My interest in parasite biology is driven by the desire to understand (A) RNA editing pathway and Molecular Mechanism of Drug Resistance in Leishmania donovani, causative agent of Visceral Leishmaniasis (VL) or Kala-azar and (B) the molecular mechanism behind the transformation of filarial parasite, Brugia malayi, causative agent of Lymphatic Filariasis (LF) from larval stage (resides in vector) to adult worms (resides in host) and to identify novel drug target thorough proteomic and genomic approach.
(A) Visceral leishmaniasis (VL) or kala azar
Caused by the protozoan parasite, L. donovani occurs in 98 countries worldwide. The global estimates for the incidence and prevalence of kala-azar cases per year are 0.5 and 2.5 million, respectively. It poses a major health problem in the state of Bihar, which accounts for nearly 90% of the total cases in India. Although chemotherapy has proven to be the only effective way of controlling infections, drug resistance is a major problem in the chemotherapy of kala-azar. So the comprehensive understanding of the resistance mechanism and to find out new drug target and/or new drug is urgent need of the hour and therefore we are interested in elucidating the molecular mechanism of drug resistance in L. donovani using modern molecular biological techniques like Knockout, Reverse Genetic Approach etc and finally to find out the important pathway or molecule(s) which may be used as drug target or resistance marker.
We are also interested in exploring the RNA editing pathway which is a unique posttranscriptional modification of mitochondrial mRNAs in L. donovani. RNA editing regulates parasite gene expression which is necessary for parasite survival inside host. Therefore, we aim to target this pathway of L. donovani. We are aiming to functionally characterize the important molecule(s) (which is absent in human) of this pathway in the context of parasite survival and infectivity inside host and finally to design and synthesize inhibitors against these molecules and to test the effectiveness of those inhibitors against experimental visceral leishmaniasis.
(B) Lymphatic filariasis (LF),
Caused by parasitic nematodes is the mosquito-transmitted neglected tropical disease. Approximately, 120 million people suffer from this disease with nearly 1.2 billion people at risk. Lymphatic filariasis occurs upon infection of the lymphatic system by Wuchereria bancrofti, Brugia malayi, or Brugia timori and clinically manifests as lymphedema, hydrocele, and in the most extreme cases, elephantiasis. Mass drug administration of albendazole in conjunction with diethylcarbamazine or ivermectin is recommended for controlling LF. But, these available drugs are mainly microfilaricidal in nature and have only modest adulticidal activity, but do not kill the adult worm. So, there is an urgent need to develop adulticidal drug. Moreover, no vaccine is available for LF till now.

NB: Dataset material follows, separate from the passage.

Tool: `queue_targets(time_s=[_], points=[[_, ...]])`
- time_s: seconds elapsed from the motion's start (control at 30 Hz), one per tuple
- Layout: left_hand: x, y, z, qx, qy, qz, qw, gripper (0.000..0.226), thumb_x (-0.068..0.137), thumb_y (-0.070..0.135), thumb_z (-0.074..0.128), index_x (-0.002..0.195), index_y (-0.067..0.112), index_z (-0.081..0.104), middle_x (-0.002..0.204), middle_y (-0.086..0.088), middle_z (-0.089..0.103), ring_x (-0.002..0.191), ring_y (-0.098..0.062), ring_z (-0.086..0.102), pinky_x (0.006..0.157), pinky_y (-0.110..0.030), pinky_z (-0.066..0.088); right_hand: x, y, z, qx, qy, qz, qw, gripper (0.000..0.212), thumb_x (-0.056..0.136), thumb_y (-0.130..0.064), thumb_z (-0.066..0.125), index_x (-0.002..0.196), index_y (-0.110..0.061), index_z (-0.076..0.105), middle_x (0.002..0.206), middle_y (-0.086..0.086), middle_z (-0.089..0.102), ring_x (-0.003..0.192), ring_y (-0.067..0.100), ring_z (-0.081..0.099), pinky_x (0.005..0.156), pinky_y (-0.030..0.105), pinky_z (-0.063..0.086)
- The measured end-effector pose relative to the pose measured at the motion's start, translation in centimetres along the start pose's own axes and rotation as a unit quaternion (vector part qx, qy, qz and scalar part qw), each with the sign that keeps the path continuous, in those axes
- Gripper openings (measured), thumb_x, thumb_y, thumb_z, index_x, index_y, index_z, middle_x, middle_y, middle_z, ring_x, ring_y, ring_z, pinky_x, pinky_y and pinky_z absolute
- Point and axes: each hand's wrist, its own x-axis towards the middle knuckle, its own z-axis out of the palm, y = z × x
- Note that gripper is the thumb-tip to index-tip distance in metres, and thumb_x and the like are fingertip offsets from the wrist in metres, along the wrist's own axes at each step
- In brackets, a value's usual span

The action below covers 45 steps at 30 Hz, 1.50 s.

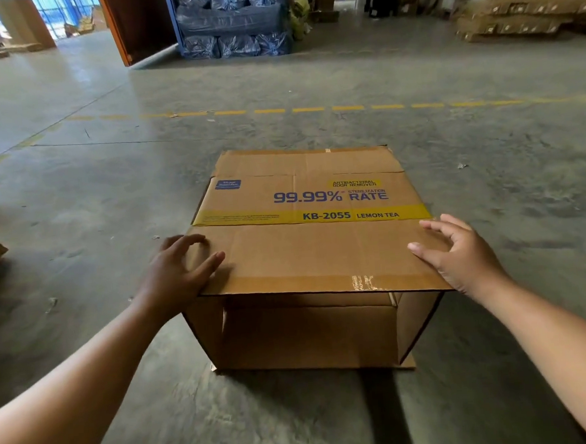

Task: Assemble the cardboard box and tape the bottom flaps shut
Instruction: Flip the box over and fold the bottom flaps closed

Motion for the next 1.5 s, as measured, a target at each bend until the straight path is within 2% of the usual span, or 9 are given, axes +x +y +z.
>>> queue_targets(time_s=[0.23,0.4,0.53,0.67,0.8,0.93,1.1,1.23,1.5], points=[[-2.1,-1.3,0.3,-0.150,0.073,-0.011,0.986,0.078,0.069,0.080,0.056,0.122,0.024,0.068,0.123,-0.003,0.068,0.109,-0.025,0.066,0.071,-0.025,0.049,-0.7,-0.1,0.1,-0.014,0.018,0.003,1.000,0.051,0.079,-0.042,0.074,0.125,-0.021,0.063,0.136,0.004,0.053,0.119,0.019,0.051,0.094,0.026,0.037],[-4.0,-3.0,1.2,-0.184,0.057,-0.028,0.981,0.098,0.060,0.087,0.060,0.141,0.033,0.052,0.141,-0.006,0.058,0.119,-0.025,0.063,0.091,-0.039,0.056,-1.1,0.2,0.2,-0.009,0.032,0.029,0.999,0.063,0.083,-0.045,0.069,0.138,-0.022,0.051,0.140,0.003,0.052,0.122,0.022,0.052,0.093,0.030,0.041],[-5.0,-4.8,1.2,-0.208,0.060,-0.046,0.975,0.114,0.049,0.086,0.074,0.146,0.036,0.040,0.145,-0.002,0.052,0.118,-0.023,0.062,0.096,-0.041,0.056,-2.5,0.1,1.5,0.215,0.084,0.062,0.971,0.081,0.073,-0.057,0.069,0.140,-0.018,0.047,0.137,0.006,0.056,0.117,0.012,0.057,0.091,0.022,0.045],[-6.3,-5.1,2.2,-0.297,0.108,-0.081,0.945,0.078,0.067,0.046,0.080,0.137,0.033,0.047,0.127,-0.004,0.064,0.108,-0.019,0.067,0.077,-0.013,0.056,-6.4,-0.3,3.8,0.273,0.138,0.031,0.952,0.098,0.069,-0.069,0.061,0.146,-0.013,0.037,0.137,0.001,0.049,0.124,0.006,0.049,0.094,0.008,0.037],[-7.4,-6.1,5.2,-0.298,0.119,-0.114,0.940,0.048,0.087,0.011,0.077,0.130,0.022,0.059,0.118,-0.001,0.071,0.107,-0.019,0.070,0.090,-0.036,0.059,-9.4,0.5,6.9,0.281,0.136,0.024,0.950,0.091,0.064,-0.071,0.068,0.130,-0.010,0.050,0.117,-0.009,0.059,0.103,-0.010,0.058,0.086,0.005,0.041],[-7.9,-6.7,6.4,-0.224,0.156,-0.141,0.952,0.028,0.097,0.007,0.061,0.122,0.018,0.069,0.107,0.003,0.074,0.099,-0.014,0.071,0.073,-0.007,0.052,-9.5,2.5,8.4,0.204,0.122,0.063,0.969,0.049,0.081,-0.025,0.076,0.121,-0.002,0.061,0.112,0.007,0.064,0.107,0.027,0.063,0.083,0.025,0.041],[-7.8,-7.6,7.3,-0.191,0.129,-0.171,0.958,0.029,0.097,0.006,0.058,0.120,0.016,0.072,0.103,0.003,0.074,0.095,-0.014,0.071,0.073,-0.011,0.049,-10.0,4.3,9.6,0.173,0.087,0.104,0.976,0.037,0.090,0.000,0.060,0.125,0.011,0.054,0.118,0.027,0.061,0.105,0.036,0.060,0.067,0.016,0.036],[-7.8,-8.1,7.9,-0.162,0.091,-0.196,0.963,0.032,0.098,0.005,0.058,0.126,0.014,0.069,0.113,0.001,0.072,0.096,-0.012,0.066,0.073,-0.015,0.045,-10.0,5.2,11.0,0.178,0.065,0.157,0.969,0.033,0.092,0.001,0.056,0.123,0.012,0.056,0.111,0.024,0.062,0.094,0.027,0.056,0.055,0.010,0.040],[-5.8,-6.1,5.6,-0.108,0.108,-0.142,0.978,0.029,0.096,0.004,0.056,0.120,0.013,0.070,0.105,-0.003,0.073,0.089,-0.019,0.068,0.063,-0.019,0.043,-8.0,5.3,10.2,0.073,0.128,0.167,0.975,0.026,0.088,-0.027,0.067,0.104,-0.006,0.070,0.094,0.023,0.070,0.088,0.038,0.067,0.075,0.049,0.053]])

Therefore, new validated drug targets are required to allow development of new classes of anti-filarial drugs. My lab is working in this direction for finding out novel pathway or molecules and to validate them as new drug target. Some genes/proteins are essential and synthesized by filarial parasite but are neither required nor synthesized by mammalian cells. We are targeting those genes/proteins for chemotherapeutic intervention using genomic, proteomic and insilico approach.

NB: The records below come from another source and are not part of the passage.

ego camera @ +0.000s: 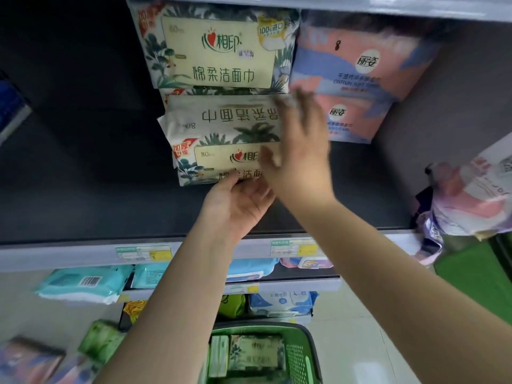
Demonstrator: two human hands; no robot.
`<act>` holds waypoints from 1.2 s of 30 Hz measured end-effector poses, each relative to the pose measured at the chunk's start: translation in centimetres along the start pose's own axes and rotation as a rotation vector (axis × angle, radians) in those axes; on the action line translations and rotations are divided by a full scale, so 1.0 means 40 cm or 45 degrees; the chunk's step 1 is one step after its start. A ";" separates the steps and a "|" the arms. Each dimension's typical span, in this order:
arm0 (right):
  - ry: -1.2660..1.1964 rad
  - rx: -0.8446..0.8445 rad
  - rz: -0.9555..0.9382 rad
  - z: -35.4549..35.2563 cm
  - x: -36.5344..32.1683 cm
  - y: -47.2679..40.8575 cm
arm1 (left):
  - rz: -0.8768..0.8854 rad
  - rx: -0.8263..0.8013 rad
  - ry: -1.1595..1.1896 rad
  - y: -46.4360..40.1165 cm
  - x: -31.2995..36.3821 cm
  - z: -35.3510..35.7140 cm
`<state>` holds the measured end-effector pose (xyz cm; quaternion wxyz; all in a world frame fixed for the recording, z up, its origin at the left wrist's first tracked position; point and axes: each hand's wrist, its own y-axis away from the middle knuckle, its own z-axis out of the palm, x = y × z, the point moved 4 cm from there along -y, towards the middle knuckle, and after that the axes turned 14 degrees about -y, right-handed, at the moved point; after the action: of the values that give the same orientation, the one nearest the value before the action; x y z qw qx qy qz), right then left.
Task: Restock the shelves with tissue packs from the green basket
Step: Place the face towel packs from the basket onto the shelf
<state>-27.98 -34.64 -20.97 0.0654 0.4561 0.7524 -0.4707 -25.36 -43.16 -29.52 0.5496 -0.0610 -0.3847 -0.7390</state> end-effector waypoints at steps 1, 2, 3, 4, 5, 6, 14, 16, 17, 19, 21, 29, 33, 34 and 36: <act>-0.072 -0.002 0.247 -0.024 0.051 0.004 | 0.000 -0.007 0.024 0.005 0.006 0.006; -0.195 -0.043 0.509 -0.037 0.100 0.014 | 0.008 0.004 0.027 0.007 0.011 0.007; -0.348 -0.091 0.758 -0.038 0.137 0.028 | 0.022 0.034 0.014 0.008 0.013 0.007; -0.498 -0.146 0.934 -0.028 0.160 0.043 | 0.036 0.035 -0.004 0.010 0.012 0.008; -0.560 -0.191 0.977 -0.017 0.171 0.054 | 0.049 0.050 -0.019 0.012 0.011 0.008; -0.522 -0.204 0.943 -0.007 0.175 0.063 | 0.060 0.051 -0.029 0.013 0.007 0.010; -0.379 -0.121 0.753 0.003 0.161 0.085 | 0.135 0.132 -0.102 0.032 -0.003 0.014; -0.375 -0.124 0.744 -0.001 0.159 0.085 | 0.111 0.111 -0.137 0.037 0.001 0.014; -0.372 -0.130 0.741 -0.002 0.158 0.084 | 0.094 0.095 -0.164 0.042 0.004 0.015; -0.363 -0.160 0.728 -0.002 0.154 0.084 | 0.080 0.075 -0.221 0.047 0.010 0.013; -0.366 -0.178 0.729 0.001 0.150 0.086 | 0.081 0.067 -0.256 0.053 0.012 0.012; -0.332 -0.406 0.787 -0.023 0.119 0.098 | 0.156 -0.001 -0.561 0.127 -0.023 0.042; -0.361 -0.253 0.632 -0.085 0.061 0.186 | 0.431 0.028 -1.058 0.188 -0.085 0.030; -0.353 -0.199 0.565 -0.100 0.050 0.219 | 0.526 0.030 -1.179 0.203 -0.100 0.024; -0.354 -0.106 0.479 -0.127 0.043 0.293 | 0.621 -0.009 -1.353 0.226 -0.138 0.010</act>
<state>-18.53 -28.00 -26.70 0.2737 0.5160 0.6566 -0.4772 -15.59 -39.58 -27.54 0.4352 -0.5121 -0.5800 -0.4605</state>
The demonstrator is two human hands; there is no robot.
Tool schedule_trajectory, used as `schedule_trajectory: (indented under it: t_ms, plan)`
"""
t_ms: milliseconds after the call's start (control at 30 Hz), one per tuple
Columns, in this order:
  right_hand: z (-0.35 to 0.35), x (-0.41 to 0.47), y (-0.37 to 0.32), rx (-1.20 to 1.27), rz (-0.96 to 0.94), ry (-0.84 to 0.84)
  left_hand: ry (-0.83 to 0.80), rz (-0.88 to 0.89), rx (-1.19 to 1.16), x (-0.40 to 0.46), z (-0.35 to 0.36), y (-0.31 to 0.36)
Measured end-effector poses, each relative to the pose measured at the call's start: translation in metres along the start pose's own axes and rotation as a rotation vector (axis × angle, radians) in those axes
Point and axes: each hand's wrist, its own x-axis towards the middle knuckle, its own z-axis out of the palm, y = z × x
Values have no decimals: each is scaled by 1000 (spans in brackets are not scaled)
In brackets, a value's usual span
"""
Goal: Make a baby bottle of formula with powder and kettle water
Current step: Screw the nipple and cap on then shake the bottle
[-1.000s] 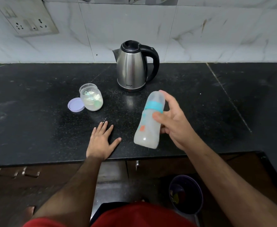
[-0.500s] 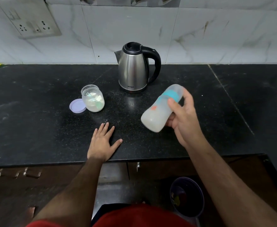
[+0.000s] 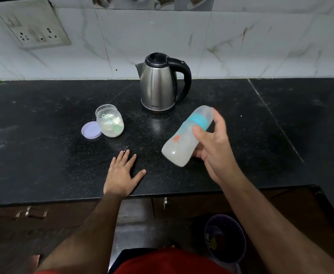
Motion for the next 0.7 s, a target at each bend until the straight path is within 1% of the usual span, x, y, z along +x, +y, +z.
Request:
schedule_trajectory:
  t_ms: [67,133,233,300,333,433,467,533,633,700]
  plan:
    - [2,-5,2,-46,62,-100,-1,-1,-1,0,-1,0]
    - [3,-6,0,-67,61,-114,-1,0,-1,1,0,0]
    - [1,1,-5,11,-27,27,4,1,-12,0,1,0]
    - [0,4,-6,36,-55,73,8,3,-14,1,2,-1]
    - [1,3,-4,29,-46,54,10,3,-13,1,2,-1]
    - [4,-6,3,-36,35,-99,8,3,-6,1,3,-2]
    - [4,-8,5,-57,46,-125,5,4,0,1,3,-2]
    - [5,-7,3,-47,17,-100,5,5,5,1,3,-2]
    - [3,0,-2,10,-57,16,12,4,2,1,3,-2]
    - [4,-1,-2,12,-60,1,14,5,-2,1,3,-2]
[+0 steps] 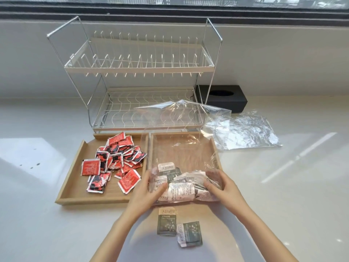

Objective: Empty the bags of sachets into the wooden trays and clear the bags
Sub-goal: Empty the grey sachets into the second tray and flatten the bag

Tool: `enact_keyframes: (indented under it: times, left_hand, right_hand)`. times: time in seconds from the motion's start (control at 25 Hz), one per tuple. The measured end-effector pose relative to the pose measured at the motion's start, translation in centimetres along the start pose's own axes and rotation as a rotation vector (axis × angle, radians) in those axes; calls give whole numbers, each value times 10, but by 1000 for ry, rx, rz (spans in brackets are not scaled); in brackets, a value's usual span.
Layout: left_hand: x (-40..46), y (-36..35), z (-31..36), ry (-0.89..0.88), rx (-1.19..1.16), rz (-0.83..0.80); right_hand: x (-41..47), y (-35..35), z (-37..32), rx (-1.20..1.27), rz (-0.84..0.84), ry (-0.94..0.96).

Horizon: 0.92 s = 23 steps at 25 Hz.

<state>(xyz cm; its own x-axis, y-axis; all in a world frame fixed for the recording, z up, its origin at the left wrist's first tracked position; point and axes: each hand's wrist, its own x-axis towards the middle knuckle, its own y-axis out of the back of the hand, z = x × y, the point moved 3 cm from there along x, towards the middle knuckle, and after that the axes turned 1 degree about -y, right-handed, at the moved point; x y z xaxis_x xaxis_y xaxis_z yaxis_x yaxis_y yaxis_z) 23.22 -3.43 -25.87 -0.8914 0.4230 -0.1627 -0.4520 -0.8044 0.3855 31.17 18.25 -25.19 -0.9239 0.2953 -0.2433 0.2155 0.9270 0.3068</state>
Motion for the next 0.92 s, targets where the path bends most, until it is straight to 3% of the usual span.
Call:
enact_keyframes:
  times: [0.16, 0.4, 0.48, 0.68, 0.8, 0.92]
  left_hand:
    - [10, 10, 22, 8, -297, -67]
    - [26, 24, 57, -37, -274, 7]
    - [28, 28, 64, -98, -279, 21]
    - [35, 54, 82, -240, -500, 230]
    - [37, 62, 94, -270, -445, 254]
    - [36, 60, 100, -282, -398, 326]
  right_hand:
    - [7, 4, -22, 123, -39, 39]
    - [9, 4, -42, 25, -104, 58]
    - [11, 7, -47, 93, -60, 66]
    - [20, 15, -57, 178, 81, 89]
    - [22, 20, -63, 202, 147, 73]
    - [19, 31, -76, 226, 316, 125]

Comparative proteomic approach will also be employed to identify differentially expressed proteins of B. malayi in between vector and host. We will then functionally characterize those differentially expressed proteins in the context of parasite transformation inside host. Approaches will also be made for functional blocking of differentially expressed proteins by chemical inhibitors or siRNA to specify their role in parasite transformation.